Маленькая аббатиса подошла ближе, оглянулась, чтобы удостовериться, что поблизости нет никого, кто мог бы подслушать их разговор.
– Для чего ты так подробно расспрашивала меня о Пьере Абеляре и его жене? Что за этим кроется?
Констанс изобразила бледное подобие улыбки.
– Да нет, ничего особенного. Просто мне было любопытно.
Тетя нахмурилась:
– Не надо мне лгать, у тебя это плохо получается. Женщина чаще всего не может говорить откровенно лишь по одной причине – из-за мужчины.
Прежде чем Констанс успела что-нибудь возразить, тетя добавила:
– Я знаю, что король дал тебе позволение не выходить замуж три года. Ты постоянно напоминаешь об этом всему миру. Но ты, видимо, не хочешь воспользоваться этой передышкой?
Констанс покраснела. Она дернула лошадь за гриву, та заржала и попятилась. Аббатиса отпустила поводья.
– Не будем говорить об этом, тетя. Да и какое это имеет значение? – Она почувствовала, что выдает свою тайну. – Все равно я никогда его больше не увижу.
Она медленно вывела кобылу из ворот на дорогу, где уже стояла в ожидании колонна рыцарей. Тут они с тетей простились. Констанс нагнулась, тетя благословила ее и поцеловала в холодную щеку. Туман начинал постепенно рассеиваться, день обещал быть ясным и морозным.
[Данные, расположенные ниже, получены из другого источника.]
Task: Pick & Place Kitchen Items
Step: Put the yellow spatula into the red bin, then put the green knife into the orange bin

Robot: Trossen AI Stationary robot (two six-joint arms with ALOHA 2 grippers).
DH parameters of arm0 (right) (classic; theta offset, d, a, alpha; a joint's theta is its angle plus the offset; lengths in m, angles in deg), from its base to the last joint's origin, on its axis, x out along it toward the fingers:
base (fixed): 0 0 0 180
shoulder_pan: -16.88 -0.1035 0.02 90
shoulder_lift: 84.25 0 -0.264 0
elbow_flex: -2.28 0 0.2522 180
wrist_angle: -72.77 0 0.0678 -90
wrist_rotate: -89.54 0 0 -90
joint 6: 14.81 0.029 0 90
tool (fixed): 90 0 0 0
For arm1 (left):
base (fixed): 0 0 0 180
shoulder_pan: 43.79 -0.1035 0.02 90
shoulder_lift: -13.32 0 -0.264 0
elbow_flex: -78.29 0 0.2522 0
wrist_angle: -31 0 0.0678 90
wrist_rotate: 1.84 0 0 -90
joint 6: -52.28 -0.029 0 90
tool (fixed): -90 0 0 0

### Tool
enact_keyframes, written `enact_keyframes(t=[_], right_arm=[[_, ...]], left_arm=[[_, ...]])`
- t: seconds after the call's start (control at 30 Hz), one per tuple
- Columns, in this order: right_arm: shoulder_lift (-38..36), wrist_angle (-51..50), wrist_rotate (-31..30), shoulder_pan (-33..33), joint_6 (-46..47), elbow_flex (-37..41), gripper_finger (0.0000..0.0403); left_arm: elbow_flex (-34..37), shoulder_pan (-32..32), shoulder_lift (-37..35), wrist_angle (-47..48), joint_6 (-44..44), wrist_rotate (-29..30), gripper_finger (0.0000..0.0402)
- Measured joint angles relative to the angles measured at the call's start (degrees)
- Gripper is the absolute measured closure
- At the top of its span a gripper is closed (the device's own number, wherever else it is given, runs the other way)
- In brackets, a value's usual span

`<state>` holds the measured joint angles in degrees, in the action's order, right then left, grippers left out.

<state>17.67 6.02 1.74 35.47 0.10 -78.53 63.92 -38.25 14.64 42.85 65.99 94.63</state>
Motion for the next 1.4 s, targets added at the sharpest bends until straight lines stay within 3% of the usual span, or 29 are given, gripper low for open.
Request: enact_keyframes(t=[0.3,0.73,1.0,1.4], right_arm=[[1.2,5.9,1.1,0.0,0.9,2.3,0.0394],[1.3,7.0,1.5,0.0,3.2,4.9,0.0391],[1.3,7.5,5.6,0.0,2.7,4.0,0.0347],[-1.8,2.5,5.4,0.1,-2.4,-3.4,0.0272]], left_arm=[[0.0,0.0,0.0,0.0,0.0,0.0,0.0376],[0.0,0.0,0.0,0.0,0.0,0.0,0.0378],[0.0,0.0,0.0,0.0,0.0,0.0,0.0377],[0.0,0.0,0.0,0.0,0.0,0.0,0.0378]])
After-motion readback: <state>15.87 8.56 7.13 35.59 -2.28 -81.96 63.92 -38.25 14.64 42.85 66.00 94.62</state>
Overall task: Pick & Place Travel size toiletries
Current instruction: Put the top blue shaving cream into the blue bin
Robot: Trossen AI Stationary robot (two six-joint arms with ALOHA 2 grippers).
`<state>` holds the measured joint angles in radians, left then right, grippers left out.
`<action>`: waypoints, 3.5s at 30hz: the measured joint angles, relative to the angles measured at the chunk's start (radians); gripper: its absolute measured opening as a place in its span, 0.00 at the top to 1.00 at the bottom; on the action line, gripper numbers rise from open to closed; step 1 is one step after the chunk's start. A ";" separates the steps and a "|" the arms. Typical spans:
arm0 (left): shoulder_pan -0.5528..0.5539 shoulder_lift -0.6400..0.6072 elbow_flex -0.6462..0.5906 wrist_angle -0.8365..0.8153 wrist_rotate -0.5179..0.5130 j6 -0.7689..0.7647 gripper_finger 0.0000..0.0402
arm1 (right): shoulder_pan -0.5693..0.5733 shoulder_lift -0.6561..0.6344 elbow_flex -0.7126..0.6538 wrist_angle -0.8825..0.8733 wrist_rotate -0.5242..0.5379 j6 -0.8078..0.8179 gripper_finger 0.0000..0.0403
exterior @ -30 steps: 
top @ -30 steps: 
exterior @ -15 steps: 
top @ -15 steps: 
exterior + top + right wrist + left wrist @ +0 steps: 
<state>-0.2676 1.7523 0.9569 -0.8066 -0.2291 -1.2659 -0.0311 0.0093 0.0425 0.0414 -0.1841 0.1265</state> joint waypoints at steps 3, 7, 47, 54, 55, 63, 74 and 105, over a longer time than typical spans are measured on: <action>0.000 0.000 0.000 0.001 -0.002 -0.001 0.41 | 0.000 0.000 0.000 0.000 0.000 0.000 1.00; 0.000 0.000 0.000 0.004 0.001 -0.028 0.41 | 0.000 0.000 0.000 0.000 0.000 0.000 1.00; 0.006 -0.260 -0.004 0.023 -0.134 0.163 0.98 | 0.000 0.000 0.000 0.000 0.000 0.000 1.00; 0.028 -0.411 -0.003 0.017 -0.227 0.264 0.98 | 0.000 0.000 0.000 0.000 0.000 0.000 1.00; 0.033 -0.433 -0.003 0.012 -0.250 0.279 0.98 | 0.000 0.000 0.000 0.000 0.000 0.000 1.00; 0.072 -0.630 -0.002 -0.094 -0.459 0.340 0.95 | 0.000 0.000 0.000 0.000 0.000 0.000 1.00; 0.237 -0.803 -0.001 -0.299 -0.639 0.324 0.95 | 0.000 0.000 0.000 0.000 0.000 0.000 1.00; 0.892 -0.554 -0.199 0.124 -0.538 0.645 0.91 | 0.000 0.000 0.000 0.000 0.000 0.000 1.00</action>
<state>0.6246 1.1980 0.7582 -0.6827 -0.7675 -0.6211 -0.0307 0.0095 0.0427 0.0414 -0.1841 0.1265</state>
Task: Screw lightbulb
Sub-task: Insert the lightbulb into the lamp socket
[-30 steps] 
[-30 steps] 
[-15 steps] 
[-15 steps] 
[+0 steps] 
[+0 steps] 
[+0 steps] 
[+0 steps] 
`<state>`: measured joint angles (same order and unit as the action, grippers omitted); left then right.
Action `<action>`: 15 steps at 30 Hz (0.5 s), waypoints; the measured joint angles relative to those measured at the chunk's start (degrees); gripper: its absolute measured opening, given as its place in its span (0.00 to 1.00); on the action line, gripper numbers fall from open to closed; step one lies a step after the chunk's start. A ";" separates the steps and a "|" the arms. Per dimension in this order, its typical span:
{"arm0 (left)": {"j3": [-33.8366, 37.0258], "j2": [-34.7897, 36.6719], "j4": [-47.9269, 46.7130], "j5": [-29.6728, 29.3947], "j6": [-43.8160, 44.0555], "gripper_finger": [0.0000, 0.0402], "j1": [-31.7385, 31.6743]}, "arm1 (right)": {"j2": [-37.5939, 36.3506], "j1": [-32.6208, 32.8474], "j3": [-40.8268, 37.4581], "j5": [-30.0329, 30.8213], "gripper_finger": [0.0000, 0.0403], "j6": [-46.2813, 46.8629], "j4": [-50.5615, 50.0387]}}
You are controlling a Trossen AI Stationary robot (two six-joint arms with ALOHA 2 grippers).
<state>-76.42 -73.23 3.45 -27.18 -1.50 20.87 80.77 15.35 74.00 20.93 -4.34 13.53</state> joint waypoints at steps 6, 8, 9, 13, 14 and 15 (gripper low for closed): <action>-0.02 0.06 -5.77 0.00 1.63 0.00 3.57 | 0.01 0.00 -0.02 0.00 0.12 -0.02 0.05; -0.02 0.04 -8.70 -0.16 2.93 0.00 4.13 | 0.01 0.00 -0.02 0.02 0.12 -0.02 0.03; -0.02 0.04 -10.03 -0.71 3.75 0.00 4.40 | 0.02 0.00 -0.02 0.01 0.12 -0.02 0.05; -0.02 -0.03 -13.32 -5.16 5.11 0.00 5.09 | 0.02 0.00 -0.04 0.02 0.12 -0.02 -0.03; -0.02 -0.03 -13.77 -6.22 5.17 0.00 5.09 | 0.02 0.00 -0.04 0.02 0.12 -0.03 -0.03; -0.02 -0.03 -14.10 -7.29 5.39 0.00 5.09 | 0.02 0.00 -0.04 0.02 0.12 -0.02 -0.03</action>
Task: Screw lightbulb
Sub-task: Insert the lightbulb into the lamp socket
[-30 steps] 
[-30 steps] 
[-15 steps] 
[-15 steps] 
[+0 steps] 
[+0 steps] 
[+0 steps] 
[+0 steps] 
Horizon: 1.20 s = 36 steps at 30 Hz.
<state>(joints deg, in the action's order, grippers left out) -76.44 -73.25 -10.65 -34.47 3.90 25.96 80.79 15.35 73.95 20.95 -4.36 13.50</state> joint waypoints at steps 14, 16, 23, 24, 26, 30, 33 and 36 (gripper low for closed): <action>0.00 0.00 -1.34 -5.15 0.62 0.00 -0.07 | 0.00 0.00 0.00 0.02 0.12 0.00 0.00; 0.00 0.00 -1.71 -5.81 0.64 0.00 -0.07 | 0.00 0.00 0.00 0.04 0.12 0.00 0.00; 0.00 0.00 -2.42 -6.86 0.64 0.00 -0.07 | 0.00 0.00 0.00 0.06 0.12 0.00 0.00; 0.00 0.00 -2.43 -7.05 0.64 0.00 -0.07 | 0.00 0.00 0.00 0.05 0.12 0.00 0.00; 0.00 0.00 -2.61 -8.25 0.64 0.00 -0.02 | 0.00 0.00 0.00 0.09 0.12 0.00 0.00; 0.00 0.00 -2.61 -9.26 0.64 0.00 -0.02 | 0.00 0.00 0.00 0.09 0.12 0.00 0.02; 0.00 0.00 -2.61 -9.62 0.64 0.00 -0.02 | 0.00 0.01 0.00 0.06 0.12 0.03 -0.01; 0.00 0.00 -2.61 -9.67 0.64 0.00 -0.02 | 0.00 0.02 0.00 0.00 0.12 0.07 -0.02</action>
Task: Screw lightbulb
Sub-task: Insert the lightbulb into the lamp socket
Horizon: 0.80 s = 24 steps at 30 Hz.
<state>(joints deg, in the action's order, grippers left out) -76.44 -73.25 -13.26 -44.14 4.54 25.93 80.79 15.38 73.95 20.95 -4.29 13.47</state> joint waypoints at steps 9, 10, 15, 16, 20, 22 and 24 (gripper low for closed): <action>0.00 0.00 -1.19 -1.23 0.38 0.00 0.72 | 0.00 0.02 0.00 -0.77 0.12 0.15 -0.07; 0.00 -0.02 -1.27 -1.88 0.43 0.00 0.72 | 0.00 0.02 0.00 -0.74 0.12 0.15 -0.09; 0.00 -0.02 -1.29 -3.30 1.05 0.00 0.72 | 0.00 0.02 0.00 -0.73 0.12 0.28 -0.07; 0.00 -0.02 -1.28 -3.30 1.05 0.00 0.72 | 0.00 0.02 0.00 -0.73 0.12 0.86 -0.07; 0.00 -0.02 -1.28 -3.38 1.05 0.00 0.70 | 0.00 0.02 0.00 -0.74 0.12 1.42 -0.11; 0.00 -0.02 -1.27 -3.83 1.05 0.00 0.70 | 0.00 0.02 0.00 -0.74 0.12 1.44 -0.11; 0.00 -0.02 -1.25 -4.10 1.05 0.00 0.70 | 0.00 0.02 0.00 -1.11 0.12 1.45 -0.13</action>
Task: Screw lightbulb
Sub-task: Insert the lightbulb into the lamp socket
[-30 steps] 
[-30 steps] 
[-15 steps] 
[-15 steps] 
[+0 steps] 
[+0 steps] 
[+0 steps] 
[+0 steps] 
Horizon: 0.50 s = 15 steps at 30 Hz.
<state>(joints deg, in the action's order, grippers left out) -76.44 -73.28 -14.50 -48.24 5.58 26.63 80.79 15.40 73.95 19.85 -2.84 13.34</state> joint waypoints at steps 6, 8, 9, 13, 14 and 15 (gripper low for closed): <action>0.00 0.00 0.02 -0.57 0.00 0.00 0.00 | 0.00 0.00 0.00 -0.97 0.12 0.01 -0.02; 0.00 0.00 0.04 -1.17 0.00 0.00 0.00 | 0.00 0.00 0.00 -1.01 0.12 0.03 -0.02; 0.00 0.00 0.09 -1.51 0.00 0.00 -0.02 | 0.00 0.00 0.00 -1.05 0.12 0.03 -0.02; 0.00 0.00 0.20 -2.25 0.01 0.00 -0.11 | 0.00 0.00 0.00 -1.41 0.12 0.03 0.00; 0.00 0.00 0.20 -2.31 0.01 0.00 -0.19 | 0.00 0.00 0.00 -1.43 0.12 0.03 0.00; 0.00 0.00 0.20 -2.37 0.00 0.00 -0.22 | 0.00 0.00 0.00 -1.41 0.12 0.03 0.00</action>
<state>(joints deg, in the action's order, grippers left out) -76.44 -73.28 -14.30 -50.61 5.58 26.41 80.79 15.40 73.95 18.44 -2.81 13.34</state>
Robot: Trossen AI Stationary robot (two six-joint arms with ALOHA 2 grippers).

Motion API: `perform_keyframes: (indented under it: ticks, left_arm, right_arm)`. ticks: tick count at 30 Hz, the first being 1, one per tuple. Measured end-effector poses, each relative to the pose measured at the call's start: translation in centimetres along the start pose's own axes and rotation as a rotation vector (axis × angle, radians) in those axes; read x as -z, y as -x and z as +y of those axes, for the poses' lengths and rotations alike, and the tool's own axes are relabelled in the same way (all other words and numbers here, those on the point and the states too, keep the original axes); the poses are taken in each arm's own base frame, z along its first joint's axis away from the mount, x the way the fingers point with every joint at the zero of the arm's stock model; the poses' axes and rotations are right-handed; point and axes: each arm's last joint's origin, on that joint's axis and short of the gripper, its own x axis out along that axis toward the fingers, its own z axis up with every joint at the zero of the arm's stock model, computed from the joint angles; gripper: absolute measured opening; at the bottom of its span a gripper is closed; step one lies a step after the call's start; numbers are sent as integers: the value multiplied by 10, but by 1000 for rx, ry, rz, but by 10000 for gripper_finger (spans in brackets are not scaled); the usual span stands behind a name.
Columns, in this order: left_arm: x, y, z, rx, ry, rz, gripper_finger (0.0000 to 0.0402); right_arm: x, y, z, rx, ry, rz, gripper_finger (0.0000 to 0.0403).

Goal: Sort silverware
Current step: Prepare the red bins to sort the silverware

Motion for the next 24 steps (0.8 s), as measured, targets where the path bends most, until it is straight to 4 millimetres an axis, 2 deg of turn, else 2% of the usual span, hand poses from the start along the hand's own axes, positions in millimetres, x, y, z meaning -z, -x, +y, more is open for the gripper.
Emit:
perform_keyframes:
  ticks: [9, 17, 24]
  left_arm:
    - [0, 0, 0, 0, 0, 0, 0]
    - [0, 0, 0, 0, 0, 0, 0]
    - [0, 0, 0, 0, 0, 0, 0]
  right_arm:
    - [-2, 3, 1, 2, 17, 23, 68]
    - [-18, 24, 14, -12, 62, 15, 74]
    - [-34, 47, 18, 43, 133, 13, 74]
Отъехав от монастырей Святой Хильды и Святого Дунстана, они повернули на юг. Прогуляв в трактире всю ночь, рыцари двигались вяло, с трудом. Карсфу ездил взад и вперед вдоль колонны, на все лады ругая тех, кто продолжал дремать в седле. Он исподтишка поглядывал на Констанс, которая, однако, и сама держалась не слишком бодро.
«Как скучно без детей, – сонно подумала она. – Не с кем даже поговорить. Если, конечно, не сесть в задний фургон, вместе со служанками». Но она предпочитала ехать на своей кобыле.
Дорога пошла вниз, к болоту, под ногами лошадей вновь заклубился туман. Вдруг до них донесся стук копыт и звон уздечек. Карсфу крикнул, чтобы колонна приняла вправо.
Из тумана выехали рыцари, и отряд Констанс остановился у обочины, пропуская их. Незнакомцы молча продолжали ехать. Все в полированных стальных шлемах и в стальных кольчугах с белыми туниками поверх них. Все вооружены пиками с белыми флажками.
Странный, призрачный отряд. Слуги в фургонах смотрели на них с широко раскрытыми ртами, некоторые крестились. В тишине слышался лишь стук копыт, да падали сгустившиеся из тумана капли.
Незнакомцы смотрели прямо вперед, глаза у них были как каменные. Только их предводитель в шлеме с развевающимися белыми перьями взглянул бледными глазами на Констанс и тут же отвернулся.
Кто-то из людей Констанс тихо выругался. Через несколько мгновений десять больше похожих на призраков рыцарей скрылись в тумане.
Карсфу подскакал к Констанс. Она заставила себя улыбнуться.
– Это что, люди или загробные тени?
– Это германцы. – Он обернулся и посмотрел вслед уехавшим. – Провалиться мне на этом месте, если это не императорские рыцари. Но что они тут делают, в этих краях?
Констанс зевнула:
– Хвала богу и святым, что они ищут не нас.
Она ударила свою кобылу пятками. Им надо ехать и ехать, а привал они смогут сделать только в полдень. Констанс чувствовала себя не очень-то хорошо, странная грусть овладела ею. А, пожалуй, было бы неплохо иметь еще одного ребенка, промелькнула у нее мысль. После того как она убедилась, что ребенка не будет, она могла думать об этом спокойно.